Exercise brief: Please retype all of the data below, word for word.

Dataset content:
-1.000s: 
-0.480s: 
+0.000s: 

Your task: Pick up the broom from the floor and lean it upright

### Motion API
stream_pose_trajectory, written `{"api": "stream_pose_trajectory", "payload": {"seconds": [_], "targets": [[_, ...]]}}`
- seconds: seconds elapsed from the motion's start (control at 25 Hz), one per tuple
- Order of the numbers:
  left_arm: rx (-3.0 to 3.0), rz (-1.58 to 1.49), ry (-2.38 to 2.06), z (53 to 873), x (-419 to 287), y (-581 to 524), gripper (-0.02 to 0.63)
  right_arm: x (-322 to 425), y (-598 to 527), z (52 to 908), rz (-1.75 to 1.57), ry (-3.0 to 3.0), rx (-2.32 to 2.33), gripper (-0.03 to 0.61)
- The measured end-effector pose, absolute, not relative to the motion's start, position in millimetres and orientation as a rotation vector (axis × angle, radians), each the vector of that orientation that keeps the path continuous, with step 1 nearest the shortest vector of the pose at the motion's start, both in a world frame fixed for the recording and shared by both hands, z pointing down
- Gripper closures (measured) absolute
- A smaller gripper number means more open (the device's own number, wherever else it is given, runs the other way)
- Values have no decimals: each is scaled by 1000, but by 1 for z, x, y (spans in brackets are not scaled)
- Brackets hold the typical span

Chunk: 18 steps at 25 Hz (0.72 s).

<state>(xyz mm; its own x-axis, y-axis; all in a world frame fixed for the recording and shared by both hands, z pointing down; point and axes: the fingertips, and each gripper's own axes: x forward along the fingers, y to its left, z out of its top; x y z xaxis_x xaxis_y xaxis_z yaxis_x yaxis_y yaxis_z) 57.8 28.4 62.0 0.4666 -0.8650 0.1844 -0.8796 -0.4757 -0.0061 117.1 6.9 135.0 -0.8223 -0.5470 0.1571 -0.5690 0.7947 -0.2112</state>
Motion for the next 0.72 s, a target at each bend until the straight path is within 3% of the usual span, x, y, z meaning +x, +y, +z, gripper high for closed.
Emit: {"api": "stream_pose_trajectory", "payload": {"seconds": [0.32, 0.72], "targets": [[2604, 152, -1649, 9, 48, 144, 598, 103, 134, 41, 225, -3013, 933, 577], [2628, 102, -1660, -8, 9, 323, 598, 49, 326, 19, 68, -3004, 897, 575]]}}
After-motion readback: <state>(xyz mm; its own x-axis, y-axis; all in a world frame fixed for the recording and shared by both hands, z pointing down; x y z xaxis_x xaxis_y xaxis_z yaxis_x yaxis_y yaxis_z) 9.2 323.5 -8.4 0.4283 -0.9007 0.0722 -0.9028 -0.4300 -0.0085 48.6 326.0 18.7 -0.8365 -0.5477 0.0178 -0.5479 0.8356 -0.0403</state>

Response to this exercise:
-1.000s: 
-0.480s: 
+0.000s: 

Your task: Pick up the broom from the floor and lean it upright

### Motion API
stream_pose_trajectory, written `{"api": "stream_pose_trajectory", "payload": {"seconds": [_], "targets": [[_, ...]]}}`
- seconds: seconds elapsed from the motion's start (control at 25 Hz), one per tuple
- Order of the numbers:
  left_arm: rx (-3.0 to 3.0), rz (-1.58 to 1.49), ry (-2.38 to 2.06), z (53 to 873), x (-419 to 287), y (-581 to 524), gripper (-0.02 to 0.63)
  right_arm: x (-322 to 425), y (-598 to 527), z (52 to 908), rz (-1.75 to 1.57), ry (-3.0 to 3.0), rx (-2.32 to 2.33), gripper (-0.03 to 0.61)
- The measured end-effector pose, absolute, not relative to the motion's start, position in millimetres and orientation as a rotation vector (axis × angle, radians), each the vector of that orientation that keeps the path continuous, with step 1 nearest the shortest vector of the pose at the motion's start, both in a world frame fixed for the recording and shared by both hands, z pointing down
- Gripper closures (measured) absolute
- A smaller gripper number means more open (the device's own number, wherever else it is given, runs the other way)
- Values have no decimals: each is scaled by 1000, but by 1 for z, x, y (spans in brackets are not scaled)
- Brackets hold the typical span

Chunk: 18 steps at 25 Hz (0.72 s).

<state>(xyz mm; its own x-axis, y-axis; all in a world frame fixed for the recording and shared by both hands, z pointing down; point and axes: the fingertips, and each gripper's own axes: x forward along the fingers, y to its left, z out of its top; x y z xaxis_x xaxis_y xaxis_z yaxis_x yaxis_y yaxis_z) 57.8 28.4 62.0 0.4666 -0.8650 0.1844 -0.8796 -0.4757 -0.0061 117.1 6.9 135.0 -0.8223 -0.5470 0.1571 -0.5690 0.7947 -0.2112</state>
Motion for the next 0.72 s, a target at each bend until the straight path is within 3% of the usual span, x, y, z meaning +x, +y, +z, gripper high for closed.
Emit: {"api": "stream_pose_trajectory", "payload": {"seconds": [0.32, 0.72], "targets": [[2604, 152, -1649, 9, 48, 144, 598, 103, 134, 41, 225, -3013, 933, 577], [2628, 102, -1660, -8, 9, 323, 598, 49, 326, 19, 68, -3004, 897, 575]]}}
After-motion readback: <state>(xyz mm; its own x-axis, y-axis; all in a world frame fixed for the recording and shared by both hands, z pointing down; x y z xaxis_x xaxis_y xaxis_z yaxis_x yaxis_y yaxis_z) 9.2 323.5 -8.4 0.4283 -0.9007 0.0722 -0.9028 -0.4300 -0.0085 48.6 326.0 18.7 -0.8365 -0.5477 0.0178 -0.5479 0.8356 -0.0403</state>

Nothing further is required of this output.